==== Records to process
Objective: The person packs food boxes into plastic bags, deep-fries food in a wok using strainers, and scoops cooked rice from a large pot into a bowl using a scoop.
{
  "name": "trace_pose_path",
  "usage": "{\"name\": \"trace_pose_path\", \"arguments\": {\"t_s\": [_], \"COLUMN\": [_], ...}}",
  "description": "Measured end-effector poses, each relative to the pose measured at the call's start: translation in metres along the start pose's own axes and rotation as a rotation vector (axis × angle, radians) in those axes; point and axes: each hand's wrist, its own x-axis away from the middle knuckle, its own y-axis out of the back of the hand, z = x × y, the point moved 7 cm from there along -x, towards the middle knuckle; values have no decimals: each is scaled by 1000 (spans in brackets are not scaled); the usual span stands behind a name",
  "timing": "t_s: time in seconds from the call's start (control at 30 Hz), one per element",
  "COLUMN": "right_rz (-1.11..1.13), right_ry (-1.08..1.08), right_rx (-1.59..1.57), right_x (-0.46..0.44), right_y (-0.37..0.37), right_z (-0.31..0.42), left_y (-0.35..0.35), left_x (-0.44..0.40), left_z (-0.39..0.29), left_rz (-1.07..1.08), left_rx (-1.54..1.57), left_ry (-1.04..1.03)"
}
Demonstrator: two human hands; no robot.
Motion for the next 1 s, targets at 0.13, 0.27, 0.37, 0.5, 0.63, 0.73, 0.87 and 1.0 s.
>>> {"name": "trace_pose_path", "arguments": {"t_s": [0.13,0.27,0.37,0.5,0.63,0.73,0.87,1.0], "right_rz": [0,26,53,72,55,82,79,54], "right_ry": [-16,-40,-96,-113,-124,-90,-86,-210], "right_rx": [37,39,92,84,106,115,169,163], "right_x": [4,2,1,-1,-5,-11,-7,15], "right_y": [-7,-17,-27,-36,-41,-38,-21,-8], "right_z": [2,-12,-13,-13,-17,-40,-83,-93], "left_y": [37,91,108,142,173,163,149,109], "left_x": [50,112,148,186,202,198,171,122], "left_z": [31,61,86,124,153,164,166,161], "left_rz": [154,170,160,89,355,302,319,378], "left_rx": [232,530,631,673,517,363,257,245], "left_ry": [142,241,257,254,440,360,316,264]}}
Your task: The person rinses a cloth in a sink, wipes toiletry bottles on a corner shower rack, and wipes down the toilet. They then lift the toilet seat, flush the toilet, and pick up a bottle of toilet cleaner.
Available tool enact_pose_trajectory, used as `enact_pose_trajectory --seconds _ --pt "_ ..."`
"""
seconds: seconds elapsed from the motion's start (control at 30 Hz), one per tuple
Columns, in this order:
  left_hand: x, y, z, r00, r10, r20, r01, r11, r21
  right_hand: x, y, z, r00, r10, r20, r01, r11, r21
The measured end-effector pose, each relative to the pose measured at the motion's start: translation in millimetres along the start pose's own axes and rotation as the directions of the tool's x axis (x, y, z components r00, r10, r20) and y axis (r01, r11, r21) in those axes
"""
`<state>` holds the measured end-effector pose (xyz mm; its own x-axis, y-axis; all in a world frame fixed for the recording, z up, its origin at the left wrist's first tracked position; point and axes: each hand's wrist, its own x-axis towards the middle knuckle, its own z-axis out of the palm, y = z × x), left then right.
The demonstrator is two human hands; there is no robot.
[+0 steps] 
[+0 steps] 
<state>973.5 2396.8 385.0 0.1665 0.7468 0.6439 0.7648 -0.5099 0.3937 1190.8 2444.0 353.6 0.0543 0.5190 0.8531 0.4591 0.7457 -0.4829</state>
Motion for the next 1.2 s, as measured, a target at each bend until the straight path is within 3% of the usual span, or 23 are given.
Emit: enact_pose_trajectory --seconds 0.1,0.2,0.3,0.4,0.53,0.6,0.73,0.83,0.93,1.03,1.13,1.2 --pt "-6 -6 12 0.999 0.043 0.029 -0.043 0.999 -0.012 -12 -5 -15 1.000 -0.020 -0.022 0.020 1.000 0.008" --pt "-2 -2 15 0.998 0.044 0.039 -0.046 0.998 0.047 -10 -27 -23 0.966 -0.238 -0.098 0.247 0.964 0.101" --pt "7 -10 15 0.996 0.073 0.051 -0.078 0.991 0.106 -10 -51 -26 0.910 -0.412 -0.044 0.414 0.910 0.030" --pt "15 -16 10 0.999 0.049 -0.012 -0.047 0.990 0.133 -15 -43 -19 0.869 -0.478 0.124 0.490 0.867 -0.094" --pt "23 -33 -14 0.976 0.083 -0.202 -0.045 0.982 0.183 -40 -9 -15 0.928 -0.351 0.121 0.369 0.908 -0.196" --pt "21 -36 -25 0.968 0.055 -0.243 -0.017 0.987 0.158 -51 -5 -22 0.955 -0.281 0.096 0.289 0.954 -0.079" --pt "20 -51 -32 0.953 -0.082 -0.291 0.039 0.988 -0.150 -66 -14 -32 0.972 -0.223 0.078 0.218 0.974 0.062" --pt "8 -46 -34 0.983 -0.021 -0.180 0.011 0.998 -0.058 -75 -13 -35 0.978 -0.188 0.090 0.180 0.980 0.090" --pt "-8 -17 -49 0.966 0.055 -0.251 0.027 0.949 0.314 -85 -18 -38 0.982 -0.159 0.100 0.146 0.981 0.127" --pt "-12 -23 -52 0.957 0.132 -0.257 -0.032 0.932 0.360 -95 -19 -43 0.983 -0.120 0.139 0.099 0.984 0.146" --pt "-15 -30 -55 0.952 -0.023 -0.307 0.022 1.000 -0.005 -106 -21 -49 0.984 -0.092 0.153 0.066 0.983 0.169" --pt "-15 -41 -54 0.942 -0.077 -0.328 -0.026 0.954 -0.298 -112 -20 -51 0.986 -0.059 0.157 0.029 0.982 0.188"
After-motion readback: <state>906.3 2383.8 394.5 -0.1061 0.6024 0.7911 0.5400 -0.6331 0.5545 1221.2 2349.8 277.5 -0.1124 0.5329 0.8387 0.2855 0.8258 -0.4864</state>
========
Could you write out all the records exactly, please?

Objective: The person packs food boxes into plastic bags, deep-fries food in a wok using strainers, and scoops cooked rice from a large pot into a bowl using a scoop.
{
  "name": "trace_pose_path",
  "usage": "{\"name\": \"trace_pose_path\", \"arguments\": {\"t_s\": [_], \"COLUMN\": [_], ...}}",
  "description": "Measured end-effector poses, each relative to the pose measured at the call's start: translation in metres along the start pose's own axes and rotation as a rotation vector (axis × angle, radians) in those axes; point and axes: each hand's wrist, its own x-axis away from the middle knuckle, its own y-axis out of the back of the hand, z = x × y, the point moved 7 cm from there along -x, towards the middle knuckle; values have no decimals: each is scaled by 1000 (spans in brackets are not scaled); the usual span stands behind a name",
  "timing": "t_s: time in seconds from the call's start (control at 30 Hz), one per element",
  "COLUMN": "right_rz (-1.11..1.13), right_ry (-1.08..1.08), right_rx (-1.59..1.57), right_x (-0.46..0.44), right_y (-0.37..0.37), right_z (-0.31..0.42), left_y (-0.35..0.35), left_x (-0.44..0.40), left_z (-0.39..0.29), left_rz (-1.07..1.08), left_rx (-1.54..1.57), left_ry (-1.04..1.03)"
}
Demonstrator: two human hands; no robot.
Motion for the next 1 s, targets at 0.13, 0.27, 0.37, 0.5, 0.63, 0.73, 0.87 and 1.0 s.
>>> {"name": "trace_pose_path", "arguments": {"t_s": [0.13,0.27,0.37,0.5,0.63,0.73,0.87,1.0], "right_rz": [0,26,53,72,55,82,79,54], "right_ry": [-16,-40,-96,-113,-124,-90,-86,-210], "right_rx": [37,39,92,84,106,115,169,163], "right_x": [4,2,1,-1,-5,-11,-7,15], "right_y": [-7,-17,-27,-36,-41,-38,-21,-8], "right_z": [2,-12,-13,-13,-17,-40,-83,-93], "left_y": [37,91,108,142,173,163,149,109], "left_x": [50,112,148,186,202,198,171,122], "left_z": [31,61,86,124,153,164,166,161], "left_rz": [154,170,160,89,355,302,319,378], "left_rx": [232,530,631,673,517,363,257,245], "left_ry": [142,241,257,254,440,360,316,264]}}
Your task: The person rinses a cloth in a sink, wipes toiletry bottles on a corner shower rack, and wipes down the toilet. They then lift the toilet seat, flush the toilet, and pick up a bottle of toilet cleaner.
Available tool enact_pose_trajectory, used as `enact_pose_trajectory --seconds _ --pt "_ ..."`
"""
seconds: seconds elapsed from the motion's start (control at 30 Hz), one per tuple
Columns, in this order:
  left_hand: x, y, z, r00, r10, r20, r01, r11, r21
  right_hand: x, y, z, r00, r10, r20, r01, r11, r21
The measured end-effector pose, each relative to the pose measured at the motion's start: translation in millimetres along the start pose's own axes and rotation as the directions of the tool's x axis (x, y, z components r00, r10, r20) and y axis (r01, r11, r21) in those axes
"""
`<state>` holds the measured end-effector pose (xyz mm; its own x-axis, y-axis; all in a world frame fixed for the recording, z up, its origin at the left wrist's first tracked position; point and axes: each hand's wrist, its own x-axis towards the middle knuckle, its own z-axis out of the palm, y = z × x), left then right.
The demonstrator is two human hands; there is no robot.
[+0 steps] 
[+0 steps] 
<state>973.5 2396.8 385.0 0.1665 0.7468 0.6439 0.7648 -0.5099 0.3937 1190.8 2444.0 353.6 0.0543 0.5190 0.8531 0.4591 0.7457 -0.4829</state>
Motion for the next 1.2 s, as measured, a target at each bend until the straight path is within 3% of the usual span, or 23 are given.
Emit: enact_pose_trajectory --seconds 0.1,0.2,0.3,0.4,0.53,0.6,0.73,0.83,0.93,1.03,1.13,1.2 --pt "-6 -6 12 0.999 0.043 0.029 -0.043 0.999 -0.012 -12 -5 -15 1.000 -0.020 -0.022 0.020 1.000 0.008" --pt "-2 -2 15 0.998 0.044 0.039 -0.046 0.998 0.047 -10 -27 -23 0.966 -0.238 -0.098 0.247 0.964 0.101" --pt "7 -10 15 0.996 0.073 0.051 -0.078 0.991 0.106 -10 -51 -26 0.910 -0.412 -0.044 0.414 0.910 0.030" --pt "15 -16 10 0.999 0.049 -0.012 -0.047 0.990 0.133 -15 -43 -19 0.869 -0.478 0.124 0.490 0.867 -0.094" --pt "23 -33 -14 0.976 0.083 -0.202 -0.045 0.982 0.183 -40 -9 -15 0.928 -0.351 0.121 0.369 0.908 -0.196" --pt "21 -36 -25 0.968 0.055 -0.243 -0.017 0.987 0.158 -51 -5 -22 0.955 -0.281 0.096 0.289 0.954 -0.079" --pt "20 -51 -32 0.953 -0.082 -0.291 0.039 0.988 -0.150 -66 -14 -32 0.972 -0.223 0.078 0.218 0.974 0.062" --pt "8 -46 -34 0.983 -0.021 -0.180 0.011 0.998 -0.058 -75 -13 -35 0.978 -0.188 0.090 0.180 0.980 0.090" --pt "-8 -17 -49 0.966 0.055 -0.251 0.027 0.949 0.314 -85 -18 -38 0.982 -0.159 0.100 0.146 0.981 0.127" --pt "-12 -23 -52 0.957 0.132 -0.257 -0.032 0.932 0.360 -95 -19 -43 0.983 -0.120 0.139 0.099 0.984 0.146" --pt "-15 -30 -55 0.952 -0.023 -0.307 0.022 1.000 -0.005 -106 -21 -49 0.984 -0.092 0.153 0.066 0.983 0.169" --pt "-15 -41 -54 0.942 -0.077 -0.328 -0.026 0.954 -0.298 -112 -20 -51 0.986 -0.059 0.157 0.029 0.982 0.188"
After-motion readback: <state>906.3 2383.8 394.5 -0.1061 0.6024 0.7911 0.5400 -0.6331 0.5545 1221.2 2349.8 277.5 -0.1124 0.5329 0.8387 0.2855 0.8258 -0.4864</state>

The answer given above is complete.